Collected data entries:

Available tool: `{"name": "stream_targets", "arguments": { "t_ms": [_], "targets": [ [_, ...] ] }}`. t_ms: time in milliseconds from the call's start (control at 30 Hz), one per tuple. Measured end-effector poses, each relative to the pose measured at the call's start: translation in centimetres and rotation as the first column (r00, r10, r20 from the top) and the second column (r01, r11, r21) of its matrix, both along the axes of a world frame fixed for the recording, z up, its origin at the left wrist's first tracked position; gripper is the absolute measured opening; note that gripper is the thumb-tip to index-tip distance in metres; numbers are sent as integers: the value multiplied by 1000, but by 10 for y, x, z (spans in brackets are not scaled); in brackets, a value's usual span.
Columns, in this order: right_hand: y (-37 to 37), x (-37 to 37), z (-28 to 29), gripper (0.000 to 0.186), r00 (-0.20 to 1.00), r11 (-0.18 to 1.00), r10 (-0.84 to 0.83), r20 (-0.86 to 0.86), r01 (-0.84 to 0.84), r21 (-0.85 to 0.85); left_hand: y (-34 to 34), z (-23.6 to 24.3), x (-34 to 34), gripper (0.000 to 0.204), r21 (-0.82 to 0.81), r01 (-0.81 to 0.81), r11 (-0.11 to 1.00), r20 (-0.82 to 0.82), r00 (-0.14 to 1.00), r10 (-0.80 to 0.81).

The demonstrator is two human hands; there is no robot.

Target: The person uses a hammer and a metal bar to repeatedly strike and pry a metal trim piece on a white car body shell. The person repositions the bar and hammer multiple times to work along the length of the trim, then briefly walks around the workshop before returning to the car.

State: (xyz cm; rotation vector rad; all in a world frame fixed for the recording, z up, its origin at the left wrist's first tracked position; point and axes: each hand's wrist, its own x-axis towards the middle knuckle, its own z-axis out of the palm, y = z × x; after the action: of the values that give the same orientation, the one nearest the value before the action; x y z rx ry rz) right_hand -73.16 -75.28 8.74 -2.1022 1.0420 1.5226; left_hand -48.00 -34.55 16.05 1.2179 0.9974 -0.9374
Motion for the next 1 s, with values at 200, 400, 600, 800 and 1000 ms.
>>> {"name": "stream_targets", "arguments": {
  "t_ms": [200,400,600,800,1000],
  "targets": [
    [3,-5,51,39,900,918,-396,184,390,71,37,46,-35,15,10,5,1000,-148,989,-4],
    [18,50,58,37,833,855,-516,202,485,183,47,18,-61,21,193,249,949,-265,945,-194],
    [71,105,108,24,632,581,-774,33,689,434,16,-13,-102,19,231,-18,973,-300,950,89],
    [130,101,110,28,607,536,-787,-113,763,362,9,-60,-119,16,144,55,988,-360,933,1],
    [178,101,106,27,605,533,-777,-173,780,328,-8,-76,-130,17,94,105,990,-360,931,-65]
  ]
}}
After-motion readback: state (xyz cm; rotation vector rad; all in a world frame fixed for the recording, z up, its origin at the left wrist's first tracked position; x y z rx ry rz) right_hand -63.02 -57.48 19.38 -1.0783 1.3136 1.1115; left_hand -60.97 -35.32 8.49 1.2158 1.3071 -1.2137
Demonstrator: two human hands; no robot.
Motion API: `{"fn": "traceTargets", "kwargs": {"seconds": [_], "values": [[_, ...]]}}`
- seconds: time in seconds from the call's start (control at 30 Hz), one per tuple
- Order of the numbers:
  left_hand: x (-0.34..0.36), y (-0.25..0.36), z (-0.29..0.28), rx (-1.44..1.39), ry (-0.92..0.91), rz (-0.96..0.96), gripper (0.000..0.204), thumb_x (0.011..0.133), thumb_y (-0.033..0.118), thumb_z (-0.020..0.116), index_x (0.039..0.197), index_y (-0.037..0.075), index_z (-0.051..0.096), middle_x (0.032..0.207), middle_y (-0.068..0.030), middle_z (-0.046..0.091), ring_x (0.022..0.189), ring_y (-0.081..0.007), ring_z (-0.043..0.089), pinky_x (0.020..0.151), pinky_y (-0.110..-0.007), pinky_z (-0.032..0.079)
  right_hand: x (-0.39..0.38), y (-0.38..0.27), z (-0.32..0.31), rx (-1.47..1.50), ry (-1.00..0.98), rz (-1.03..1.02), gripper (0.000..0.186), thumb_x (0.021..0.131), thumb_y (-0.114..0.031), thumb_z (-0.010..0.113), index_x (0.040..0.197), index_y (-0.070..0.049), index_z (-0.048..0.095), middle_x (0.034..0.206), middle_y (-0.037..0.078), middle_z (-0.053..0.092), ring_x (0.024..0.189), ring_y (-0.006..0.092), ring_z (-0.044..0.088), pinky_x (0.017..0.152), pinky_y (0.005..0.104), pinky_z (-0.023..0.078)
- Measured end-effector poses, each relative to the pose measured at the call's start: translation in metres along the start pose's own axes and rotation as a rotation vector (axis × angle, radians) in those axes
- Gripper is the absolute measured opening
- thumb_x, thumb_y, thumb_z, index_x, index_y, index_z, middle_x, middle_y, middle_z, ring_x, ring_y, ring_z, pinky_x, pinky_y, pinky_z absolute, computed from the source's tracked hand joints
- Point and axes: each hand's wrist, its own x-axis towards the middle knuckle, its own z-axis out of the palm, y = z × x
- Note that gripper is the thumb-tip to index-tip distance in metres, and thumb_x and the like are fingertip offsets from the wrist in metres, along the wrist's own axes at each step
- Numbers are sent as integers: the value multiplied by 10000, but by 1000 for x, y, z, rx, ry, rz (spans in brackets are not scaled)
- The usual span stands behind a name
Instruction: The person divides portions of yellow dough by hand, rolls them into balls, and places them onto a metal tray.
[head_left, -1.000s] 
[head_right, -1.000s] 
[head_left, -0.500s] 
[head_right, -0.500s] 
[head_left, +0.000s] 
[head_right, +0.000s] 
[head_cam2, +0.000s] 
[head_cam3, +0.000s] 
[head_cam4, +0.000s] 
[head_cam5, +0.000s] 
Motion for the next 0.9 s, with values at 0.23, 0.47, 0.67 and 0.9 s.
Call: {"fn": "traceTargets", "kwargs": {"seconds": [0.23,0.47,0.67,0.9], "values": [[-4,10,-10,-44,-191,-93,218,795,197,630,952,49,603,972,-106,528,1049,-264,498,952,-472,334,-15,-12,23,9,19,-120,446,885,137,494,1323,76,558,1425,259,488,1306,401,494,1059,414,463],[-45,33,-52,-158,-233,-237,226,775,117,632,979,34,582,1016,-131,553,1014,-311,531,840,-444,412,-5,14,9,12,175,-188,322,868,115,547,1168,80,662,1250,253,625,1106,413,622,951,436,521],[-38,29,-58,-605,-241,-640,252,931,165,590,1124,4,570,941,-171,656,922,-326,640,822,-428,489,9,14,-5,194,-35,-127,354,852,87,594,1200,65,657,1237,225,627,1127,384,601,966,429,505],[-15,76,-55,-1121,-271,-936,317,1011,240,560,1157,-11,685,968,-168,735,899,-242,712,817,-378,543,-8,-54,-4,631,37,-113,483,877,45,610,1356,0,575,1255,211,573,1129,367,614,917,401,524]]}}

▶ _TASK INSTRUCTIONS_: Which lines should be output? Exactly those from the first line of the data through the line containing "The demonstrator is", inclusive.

▶ _THE COMPLETED TASK_:
Available tool: `{"name": "stream_targets", "arguments": { "t_ms": [_], "targets": [ [_, ...] ] }}`. t_ms: time in milliseconds from the call's start (control at 30 Hz), one per tuple. Measured end-effector poses, each relative to the pose measured at the call's start: translation in centimetres and rotation as the first column (r00, r10, r20 from the top) and the second column (r01, r11, r21) of its matrix, both along the axes of a world frame fixed for the recording, z up, its origin at the left wrist's first tracked position; gripper is the absolute measured opening; note that gripper is the thumb-tip to index-tip distance in metres; numbers are sent as integers: the value multiplied by 1000, but by 10 for y, x, z (spans in brackets are not scaled); in brackets, a value's usual span.
Columns, in this order: right_hand: y (-37 to 37), x (-37 to 37), z (-28 to 29), gripper (0.000 to 0.186), r00 (-0.20 to 1.00), r11 (-0.18 to 1.00), r10 (-0.84 to 0.83), r20 (-0.86 to 0.86), r01 (-0.84 to 0.84), r21 (-0.85 to 0.85); left_hand: y (-34 to 34), z (-23.6 to 24.3), x (-34 to 34), gripper (0.000 to 0.204), r21 (-0.82 to 0.81), r01 (-0.81 to 0.81), r11 (-0.11 to 1.00), r20 (-0.82 to 0.82), r00 (-0.14 to 1.00), r10 (-0.80 to 0.81).

The demonstrator is two human hands; there is no robot.

What the exercise asked for is complete.